Compensatory hyperinsulinemia stemming from peripheral insulin resistance is a well-recognized metabolic disturbance that is at the root cause of diseases and maladies of Syndrome X (hypertension, type 2 diabetes, dyslipidemia, coronary artery disease, obesity, abnormal glucose tolerance). Abnormalities of fibrinolysis and hyperuricemia also appear to be members of the cluster of illnesses comprising Syndrome X. Insulin is a well-established growth-promoting hormone, and recent evidence indicates that hyperinsulinemia causes a shift in a number of endocrine pathways that may favor unregulated tissue growth leading to additional illnesses. Specifically, hyperinsulinemia elevates serum concentrations of free insulin-like growth factor-1 (IGF-1) and androgens, while simultaneously reducing insulin-like growth factor-binding protein 3 (IGFBP-3) and sex hormone-binding globulin (SHBG). Since IGFBP-3 is a ligand for the nuclear retinoid X receptor α, insulin-mediated reductions in IGFBP-3 may also influence transcription of anti-proliferative genes normally activated by the body's endogenous retinoids. These endocrine shifts alter cellular proliferation and growth in a variety of tissues, the clinical course of which may promote acne, early menarche, certain epithelial cell carcinomas, increased stature, myopia, cutaneous papillomas (skin tags), acanthosis nigricans, polycystic ovary syndrome (PCOS) and male vertex balding. Consequently, these illnesses and conditions may, in part, have hyperinsulinemia at their root cause and therefore should be classified among the diseases of Syndrome X.

Introduction

Almost 60 years have passed since clinicians and researchers first suspected that tissue resistance to the actions of insulin may play a role in certain chronic disease states (Reaven, 1998). The recognition that insulin resistance and its metabolic sequel, compensatory hyperinsulinemia, represented a unifying link common to type 2 diabetes, coronary artery disease (CAD), hypertension, obesity and dyslipidemia (increased plasma triacylglycerols, decreased high density lipoproteins, and smaller, denser low-density lipoproteins) is a more recent phenomenon dating to the past decade or so (Reaven, 1988, Reaven, 1994, DeFronzo and Ferrannini, 1991). This cluster of maladies is frequently referred to as the metabolic syndrome or Syndrome X (Reaven, 1994). In addition, abnormalities of fibrinolysis and hyperuricemia also appear to be members of the collection of diseases comprising Syndrome X (Reaven, 1994).

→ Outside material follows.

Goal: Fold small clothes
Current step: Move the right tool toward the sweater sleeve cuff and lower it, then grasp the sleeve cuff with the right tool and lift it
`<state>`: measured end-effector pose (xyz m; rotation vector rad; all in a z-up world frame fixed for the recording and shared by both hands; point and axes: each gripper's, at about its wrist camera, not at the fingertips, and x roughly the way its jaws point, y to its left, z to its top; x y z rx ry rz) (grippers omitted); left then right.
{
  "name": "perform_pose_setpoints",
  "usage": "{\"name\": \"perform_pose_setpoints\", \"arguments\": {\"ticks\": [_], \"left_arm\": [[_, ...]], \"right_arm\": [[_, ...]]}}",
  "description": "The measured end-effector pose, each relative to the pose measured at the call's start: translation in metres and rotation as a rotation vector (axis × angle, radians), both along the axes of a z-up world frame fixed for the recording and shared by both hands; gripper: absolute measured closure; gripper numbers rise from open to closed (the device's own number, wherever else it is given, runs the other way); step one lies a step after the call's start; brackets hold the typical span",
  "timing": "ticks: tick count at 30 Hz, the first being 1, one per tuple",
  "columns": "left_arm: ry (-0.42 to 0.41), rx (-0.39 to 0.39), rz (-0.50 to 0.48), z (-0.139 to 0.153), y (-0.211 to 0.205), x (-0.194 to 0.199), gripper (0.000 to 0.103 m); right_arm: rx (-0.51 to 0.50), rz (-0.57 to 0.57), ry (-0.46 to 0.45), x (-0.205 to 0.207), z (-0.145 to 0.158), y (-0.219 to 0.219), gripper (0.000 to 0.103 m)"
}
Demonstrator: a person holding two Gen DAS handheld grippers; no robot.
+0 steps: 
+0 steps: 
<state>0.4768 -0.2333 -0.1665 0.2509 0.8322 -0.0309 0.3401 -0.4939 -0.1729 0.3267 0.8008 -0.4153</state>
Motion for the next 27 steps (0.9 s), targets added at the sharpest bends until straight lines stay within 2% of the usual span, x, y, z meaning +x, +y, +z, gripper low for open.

A total of 63% of men and 55% of women over age 25 in the United States are either overweight or obese (Must et al., 1999) and the estimated number of deaths ascribable to obesity is 280 184 per year (Allison et al., 1999). More than 60 000 000 Americans have one or more types of cardiovascular disease, which represents the leading cause of mortality (40.6% of all deaths) in the US (American Heart Association, 2000). A total of 50 000 000 Americans are hypertensive, 10 000 000 have type 2 diabetes (American Heart Association, 2000), and 72 000 000 adults in the US maintain total cholesterol/high-density lipoprotein (HDL) cholesterol ratios of 4.5 or greater (Carroll et al., 1993). Accordingly, diseases of insulin resistance represent far and away the major health problem, not just in the US, but in virtually all of western civilization (Reaven, 1995, Seidell, 2000). Astonishingly, these maladies are either rare or virtually non-existent in hunter–gatherer and other, less westernized societies living and eating in their traditional manner (Schaeffer, 1971, Trowell, 1980, Eaton et al., 1988, Cordain et al., 2002). Hence, Syndrome X diseases have been dubbed, ‘Diseases of Civilization’ by numerous authors (Burkitt, 1973, Eaton et al., 1988, Reaven, 1995).

In the past 5 years, emerging evidence suggests that the web of diseases and abnormalities associated with hyperinsulinemia extend far beyond the common maladies (obesity, intra-abdominal obesity, type 2 diabetes, hypertension, dyslipidemia and CAD) that are frequently concurrently present in patients. Such diverse illnesses and conditions as acne, the secular trend for a reduced age of menarche, certain epithelial cell carcinomas (breast, colon and prostate), the secular trend for increased stature, myopia, cutaneous papillomas (skin tags), acanthosis nigricans, polycystic ovary syndrome (PCOS) and male vertex balding may all be linked to hyperinsulinemia by hormonal interaction.

Section snippets

Hyperinsulinemia

Upon digestion, dietary carbohydrates can be converted to glucose by enzymatic action in the gastrointestinal tract. In the first 2 h following carbohydrate consumption and digestion, glucose is rapidly absorbed and elevates plasma glucose concentrations. The subsequent hyperglycemia, along with increases in glucose-dependent insulinotropic polypeptide and glucagon-like peptide-1 secreted from the gut, stimulate pancreatic insulin secretion, causing an acute rise in plasma insulin

High dietary glycemic loads and insulin resistance

Of the four major proximate dietary causes of peripheral insulin resistance (chronic and substantial elevations in plasma glucose, insulin, VLDL and free fatty acid concentrations), consumption of high-glycemic-load carbohydrates has the potential to promote all four. In the early (1–2 h) postprandial periods, blood glucose levels are significantly higher following consumption of high-glycemic-index meals (Ludwig, 2002). Plasma insulin concentrations are also higher in the early (1–2 h)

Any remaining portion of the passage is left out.